Task objective:
Wherever the word "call" occurs in the lines below, copy the whole line.
++++++++++
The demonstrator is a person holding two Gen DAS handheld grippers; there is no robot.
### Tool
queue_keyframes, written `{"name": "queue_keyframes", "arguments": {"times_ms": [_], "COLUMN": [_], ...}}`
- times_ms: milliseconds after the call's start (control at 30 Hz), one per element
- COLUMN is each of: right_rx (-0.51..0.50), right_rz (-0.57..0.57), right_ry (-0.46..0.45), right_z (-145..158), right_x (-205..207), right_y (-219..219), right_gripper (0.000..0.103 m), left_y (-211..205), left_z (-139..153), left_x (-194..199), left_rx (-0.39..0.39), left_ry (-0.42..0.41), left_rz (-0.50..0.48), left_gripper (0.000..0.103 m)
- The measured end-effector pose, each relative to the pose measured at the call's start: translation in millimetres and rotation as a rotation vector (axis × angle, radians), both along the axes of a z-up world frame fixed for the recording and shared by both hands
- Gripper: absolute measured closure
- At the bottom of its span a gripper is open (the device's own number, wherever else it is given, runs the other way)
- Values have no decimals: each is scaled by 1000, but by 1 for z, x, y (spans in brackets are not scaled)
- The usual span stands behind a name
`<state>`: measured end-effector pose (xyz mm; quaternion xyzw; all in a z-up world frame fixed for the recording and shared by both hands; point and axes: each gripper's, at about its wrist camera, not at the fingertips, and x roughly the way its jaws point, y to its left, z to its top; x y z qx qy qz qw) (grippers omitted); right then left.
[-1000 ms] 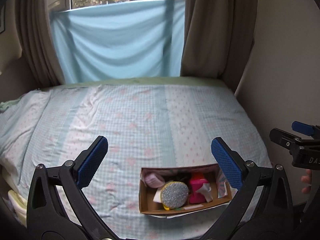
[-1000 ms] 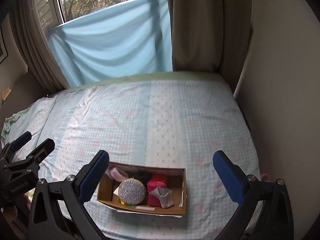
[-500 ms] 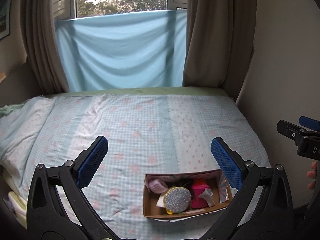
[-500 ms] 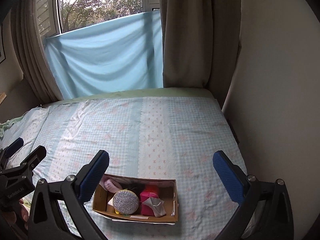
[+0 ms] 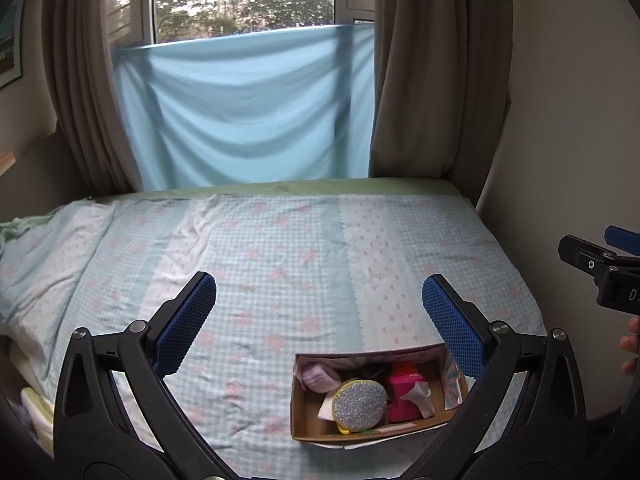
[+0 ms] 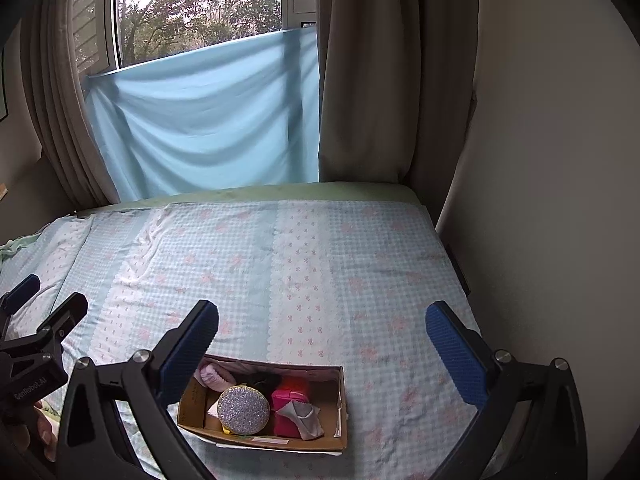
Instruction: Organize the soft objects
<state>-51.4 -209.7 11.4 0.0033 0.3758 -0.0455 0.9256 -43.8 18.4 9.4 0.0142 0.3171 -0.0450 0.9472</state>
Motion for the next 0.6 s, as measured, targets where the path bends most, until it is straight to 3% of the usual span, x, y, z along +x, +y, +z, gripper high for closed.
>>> {"name": "queue_keyframes", "arguments": {"times_ms": [600], "right_rx": [-1], "right_rz": [-5], "right_ry": [-13], "right_z": [2], "right_x": [3], "right_y": [-2], "right_gripper": [0], "left_y": [-2], "left_z": [0], "left_x": [3], "left_rx": [1], "left_ry": [-2], "left_rz": [0], "left_gripper": [0]}}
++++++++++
Reply:
- times_ms: milliseconds after the call's start (control at 30 Hz), one per element
- The measured end-effector pose, each relative to the pose measured at the call's start: translation in millimetres and rotation as a rotation vector (axis × angle, radians), both along the axes of a z-up world frame fixed for the recording and shared by both hands

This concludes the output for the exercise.